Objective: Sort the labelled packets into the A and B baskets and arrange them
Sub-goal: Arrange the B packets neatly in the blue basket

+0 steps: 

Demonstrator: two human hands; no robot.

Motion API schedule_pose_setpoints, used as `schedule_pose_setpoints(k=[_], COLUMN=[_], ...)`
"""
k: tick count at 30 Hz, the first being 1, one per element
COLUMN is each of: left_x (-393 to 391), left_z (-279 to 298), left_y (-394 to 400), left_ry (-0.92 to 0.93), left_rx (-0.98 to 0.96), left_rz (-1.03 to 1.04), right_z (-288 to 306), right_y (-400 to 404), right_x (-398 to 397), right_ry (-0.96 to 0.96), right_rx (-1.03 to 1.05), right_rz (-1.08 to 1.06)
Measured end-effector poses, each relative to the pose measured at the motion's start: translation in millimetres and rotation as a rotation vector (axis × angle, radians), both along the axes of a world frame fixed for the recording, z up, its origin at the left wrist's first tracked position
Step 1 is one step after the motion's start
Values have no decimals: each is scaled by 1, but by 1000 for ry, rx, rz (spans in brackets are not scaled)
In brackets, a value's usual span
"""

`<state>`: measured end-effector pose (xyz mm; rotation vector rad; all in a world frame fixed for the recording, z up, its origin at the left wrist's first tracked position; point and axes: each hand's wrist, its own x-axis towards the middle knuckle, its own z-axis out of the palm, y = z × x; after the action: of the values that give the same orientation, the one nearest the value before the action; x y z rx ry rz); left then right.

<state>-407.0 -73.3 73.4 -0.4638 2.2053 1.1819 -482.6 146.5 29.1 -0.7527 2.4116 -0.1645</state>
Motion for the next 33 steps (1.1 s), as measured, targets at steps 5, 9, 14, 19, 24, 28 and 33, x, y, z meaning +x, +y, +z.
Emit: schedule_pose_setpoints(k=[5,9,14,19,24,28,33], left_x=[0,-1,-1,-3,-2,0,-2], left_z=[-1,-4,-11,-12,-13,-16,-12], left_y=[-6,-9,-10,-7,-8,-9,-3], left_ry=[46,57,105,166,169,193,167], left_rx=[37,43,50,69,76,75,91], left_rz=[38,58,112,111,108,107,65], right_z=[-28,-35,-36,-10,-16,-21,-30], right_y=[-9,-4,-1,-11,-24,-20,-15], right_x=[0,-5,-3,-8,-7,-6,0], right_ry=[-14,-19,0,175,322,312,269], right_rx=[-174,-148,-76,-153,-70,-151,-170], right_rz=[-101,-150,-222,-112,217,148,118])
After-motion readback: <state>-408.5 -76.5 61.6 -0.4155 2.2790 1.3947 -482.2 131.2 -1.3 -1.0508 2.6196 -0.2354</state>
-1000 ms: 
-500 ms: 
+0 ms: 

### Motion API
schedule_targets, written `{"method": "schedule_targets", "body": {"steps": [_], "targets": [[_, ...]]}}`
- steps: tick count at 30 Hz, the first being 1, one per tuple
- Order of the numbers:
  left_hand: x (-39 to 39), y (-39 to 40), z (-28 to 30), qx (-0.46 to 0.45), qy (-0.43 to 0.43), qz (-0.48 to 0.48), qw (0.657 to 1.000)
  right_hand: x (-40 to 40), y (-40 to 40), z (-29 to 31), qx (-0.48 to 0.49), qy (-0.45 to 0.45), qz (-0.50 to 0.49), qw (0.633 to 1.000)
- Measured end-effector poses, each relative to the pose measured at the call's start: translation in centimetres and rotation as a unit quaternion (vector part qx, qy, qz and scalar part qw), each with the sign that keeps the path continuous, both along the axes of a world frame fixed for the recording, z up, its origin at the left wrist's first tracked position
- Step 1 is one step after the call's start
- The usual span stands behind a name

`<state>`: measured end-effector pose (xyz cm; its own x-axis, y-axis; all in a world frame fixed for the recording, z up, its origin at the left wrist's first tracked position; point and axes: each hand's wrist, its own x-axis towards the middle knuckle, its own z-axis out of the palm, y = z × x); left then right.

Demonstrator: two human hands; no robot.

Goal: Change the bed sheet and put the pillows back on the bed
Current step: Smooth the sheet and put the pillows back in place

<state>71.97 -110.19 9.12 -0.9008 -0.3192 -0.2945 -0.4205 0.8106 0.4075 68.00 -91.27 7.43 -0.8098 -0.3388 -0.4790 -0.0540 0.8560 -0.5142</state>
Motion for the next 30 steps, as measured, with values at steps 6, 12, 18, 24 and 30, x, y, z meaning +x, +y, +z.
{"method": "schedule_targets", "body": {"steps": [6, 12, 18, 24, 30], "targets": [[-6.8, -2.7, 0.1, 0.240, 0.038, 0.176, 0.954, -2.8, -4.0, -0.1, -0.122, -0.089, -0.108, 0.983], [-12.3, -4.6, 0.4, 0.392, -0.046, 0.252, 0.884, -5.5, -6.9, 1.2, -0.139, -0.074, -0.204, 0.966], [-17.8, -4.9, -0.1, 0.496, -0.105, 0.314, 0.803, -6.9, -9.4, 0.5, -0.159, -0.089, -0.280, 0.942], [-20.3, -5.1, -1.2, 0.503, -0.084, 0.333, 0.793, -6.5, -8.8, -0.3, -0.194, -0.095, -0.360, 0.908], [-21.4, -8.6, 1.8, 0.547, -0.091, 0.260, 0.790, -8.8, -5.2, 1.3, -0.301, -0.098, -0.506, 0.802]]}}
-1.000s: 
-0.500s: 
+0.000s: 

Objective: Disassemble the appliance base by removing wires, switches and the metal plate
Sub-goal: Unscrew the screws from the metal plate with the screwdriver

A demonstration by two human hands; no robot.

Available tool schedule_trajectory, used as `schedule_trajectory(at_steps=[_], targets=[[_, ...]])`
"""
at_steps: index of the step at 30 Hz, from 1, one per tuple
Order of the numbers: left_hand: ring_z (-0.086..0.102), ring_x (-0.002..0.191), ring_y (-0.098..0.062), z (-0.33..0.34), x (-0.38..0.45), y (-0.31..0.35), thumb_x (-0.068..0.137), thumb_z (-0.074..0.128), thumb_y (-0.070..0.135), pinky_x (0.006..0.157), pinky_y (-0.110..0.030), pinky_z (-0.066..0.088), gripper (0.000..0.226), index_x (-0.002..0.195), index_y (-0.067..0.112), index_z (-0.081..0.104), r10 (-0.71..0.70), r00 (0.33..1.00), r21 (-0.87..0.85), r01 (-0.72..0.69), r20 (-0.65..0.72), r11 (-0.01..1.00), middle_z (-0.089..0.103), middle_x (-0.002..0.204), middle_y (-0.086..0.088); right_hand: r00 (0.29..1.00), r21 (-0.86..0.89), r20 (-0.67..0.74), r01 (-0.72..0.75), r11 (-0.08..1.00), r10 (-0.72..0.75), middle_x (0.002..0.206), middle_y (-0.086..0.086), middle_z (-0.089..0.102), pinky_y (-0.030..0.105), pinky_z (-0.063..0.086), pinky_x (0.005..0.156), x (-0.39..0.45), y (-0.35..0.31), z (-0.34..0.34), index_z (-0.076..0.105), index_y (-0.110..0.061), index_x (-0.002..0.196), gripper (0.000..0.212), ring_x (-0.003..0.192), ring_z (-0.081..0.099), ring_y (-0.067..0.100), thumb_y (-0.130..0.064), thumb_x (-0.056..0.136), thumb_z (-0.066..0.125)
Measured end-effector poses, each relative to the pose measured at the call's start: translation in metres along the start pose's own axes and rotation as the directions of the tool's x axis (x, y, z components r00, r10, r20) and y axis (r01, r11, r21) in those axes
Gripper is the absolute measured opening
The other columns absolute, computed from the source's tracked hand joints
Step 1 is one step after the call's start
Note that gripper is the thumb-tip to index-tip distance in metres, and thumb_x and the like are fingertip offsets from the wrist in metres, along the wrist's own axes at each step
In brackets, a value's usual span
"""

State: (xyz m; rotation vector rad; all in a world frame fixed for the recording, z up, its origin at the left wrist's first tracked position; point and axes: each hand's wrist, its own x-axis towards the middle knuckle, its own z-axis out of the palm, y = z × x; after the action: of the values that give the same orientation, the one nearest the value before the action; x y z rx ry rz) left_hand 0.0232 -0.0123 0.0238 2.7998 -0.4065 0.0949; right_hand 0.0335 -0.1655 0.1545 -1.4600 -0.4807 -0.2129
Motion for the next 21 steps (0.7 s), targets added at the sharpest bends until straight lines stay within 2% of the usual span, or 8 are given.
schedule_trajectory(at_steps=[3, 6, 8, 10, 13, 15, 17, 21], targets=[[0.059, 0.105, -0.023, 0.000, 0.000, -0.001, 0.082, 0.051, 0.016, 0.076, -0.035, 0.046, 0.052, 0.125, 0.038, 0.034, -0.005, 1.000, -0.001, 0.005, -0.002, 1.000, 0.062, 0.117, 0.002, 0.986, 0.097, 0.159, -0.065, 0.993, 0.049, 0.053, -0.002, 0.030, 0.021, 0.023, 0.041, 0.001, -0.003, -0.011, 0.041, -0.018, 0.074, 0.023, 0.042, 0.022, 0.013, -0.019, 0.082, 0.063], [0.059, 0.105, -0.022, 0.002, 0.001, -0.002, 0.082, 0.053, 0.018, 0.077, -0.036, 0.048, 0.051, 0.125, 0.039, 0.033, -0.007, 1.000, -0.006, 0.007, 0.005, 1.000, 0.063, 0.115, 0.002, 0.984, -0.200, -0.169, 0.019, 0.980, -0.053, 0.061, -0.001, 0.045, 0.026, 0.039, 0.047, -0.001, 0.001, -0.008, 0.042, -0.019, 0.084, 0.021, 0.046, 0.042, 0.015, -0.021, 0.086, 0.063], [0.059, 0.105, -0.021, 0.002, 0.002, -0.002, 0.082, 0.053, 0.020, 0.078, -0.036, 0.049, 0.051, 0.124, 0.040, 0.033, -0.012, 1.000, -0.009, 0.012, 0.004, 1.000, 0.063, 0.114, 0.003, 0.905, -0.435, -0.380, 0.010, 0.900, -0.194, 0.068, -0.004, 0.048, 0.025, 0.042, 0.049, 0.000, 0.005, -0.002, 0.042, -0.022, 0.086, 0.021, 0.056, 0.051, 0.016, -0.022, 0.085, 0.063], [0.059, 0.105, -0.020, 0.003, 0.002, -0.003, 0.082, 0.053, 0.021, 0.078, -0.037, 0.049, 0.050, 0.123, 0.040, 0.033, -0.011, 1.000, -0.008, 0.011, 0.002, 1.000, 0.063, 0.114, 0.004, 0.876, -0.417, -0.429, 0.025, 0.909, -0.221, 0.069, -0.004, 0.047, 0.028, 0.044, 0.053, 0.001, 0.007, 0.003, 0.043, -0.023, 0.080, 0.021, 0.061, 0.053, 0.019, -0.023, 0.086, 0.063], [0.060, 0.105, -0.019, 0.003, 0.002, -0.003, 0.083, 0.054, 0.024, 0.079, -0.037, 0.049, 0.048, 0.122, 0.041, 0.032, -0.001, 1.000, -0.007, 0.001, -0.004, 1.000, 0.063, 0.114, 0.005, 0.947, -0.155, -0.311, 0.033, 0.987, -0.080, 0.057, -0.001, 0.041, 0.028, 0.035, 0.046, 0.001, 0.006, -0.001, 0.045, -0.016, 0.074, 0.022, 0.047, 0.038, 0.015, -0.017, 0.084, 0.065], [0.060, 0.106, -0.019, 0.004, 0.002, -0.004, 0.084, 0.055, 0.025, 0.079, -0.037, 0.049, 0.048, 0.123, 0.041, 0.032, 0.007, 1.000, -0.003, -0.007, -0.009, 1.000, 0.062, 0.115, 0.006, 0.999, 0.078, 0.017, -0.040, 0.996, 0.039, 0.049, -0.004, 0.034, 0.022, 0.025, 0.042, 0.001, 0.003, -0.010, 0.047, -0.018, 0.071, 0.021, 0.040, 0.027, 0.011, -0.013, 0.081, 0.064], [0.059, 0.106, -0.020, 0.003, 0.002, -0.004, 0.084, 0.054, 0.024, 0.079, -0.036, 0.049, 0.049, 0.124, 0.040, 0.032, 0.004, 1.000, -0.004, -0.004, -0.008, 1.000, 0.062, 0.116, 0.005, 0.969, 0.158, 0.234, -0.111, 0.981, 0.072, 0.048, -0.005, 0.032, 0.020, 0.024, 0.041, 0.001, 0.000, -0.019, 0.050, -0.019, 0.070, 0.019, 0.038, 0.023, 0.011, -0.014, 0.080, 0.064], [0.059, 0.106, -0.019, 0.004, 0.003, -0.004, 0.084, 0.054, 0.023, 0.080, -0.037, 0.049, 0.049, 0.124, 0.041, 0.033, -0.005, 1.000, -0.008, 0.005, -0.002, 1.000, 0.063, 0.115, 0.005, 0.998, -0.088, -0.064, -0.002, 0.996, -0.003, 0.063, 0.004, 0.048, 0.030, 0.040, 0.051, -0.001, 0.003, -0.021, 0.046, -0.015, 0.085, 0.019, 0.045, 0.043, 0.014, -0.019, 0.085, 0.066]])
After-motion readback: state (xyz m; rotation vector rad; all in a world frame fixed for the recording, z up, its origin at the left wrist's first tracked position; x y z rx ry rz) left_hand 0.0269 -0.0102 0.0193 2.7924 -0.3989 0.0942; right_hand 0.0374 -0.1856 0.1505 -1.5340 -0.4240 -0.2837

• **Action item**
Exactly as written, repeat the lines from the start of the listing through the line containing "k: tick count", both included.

• **Answer section**
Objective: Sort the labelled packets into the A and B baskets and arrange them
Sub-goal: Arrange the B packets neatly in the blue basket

+0 steps: 

Demonstrator: two human hands; no robot.

Motion API schedule_pose_setpoints, used as `schedule_pose_setpoints(k=[_], COLUMN=[_], ...)`
"""
k: tick count at 30 Hz, the first being 1, one per element

There is nothing more to add to the answer.